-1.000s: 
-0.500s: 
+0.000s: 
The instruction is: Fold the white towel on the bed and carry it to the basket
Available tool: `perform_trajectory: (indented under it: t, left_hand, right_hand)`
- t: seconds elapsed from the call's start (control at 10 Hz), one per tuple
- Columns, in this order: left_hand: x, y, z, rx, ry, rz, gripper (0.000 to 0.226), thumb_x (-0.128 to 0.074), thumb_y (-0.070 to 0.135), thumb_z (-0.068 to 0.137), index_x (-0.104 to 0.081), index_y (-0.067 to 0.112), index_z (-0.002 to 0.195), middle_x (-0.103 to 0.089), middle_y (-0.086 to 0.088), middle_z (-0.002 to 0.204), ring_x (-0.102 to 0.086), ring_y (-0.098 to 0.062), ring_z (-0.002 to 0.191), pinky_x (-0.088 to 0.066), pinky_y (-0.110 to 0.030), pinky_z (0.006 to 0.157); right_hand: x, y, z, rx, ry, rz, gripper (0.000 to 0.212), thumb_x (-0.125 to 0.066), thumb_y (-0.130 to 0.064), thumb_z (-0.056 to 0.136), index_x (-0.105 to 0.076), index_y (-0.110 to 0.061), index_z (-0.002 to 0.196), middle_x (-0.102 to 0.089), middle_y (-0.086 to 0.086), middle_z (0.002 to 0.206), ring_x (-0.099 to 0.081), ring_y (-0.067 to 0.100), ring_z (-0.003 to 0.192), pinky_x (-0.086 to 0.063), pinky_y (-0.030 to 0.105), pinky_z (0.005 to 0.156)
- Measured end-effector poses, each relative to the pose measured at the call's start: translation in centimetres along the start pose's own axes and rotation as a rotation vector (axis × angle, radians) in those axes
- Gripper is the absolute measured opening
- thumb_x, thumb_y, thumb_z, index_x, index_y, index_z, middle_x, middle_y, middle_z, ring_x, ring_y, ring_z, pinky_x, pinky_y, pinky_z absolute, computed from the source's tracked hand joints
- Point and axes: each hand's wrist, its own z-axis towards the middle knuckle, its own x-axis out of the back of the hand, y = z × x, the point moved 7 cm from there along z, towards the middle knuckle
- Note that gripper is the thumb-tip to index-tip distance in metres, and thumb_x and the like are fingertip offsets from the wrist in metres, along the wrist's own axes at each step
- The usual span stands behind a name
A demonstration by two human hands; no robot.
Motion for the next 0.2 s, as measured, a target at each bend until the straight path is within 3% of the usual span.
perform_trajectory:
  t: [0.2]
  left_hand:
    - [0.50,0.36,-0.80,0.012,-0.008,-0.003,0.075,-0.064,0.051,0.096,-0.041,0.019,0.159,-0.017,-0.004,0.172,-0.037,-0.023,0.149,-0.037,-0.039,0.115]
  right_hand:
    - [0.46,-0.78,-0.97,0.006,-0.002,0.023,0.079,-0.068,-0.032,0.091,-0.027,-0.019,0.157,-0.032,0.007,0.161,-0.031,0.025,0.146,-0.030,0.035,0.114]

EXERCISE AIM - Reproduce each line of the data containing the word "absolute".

RESPONSE TO THE TASK -
- Gripper is the absolute measured opening
- thumb_x, thumb_y, thumb_z, index_x, index_y, index_z, middle_x, middle_y, middle_z, ring_x, ring_y, ring_z, pinky_x, pinky_y, pinky_z absolute, computed from the source's tracked hand joints

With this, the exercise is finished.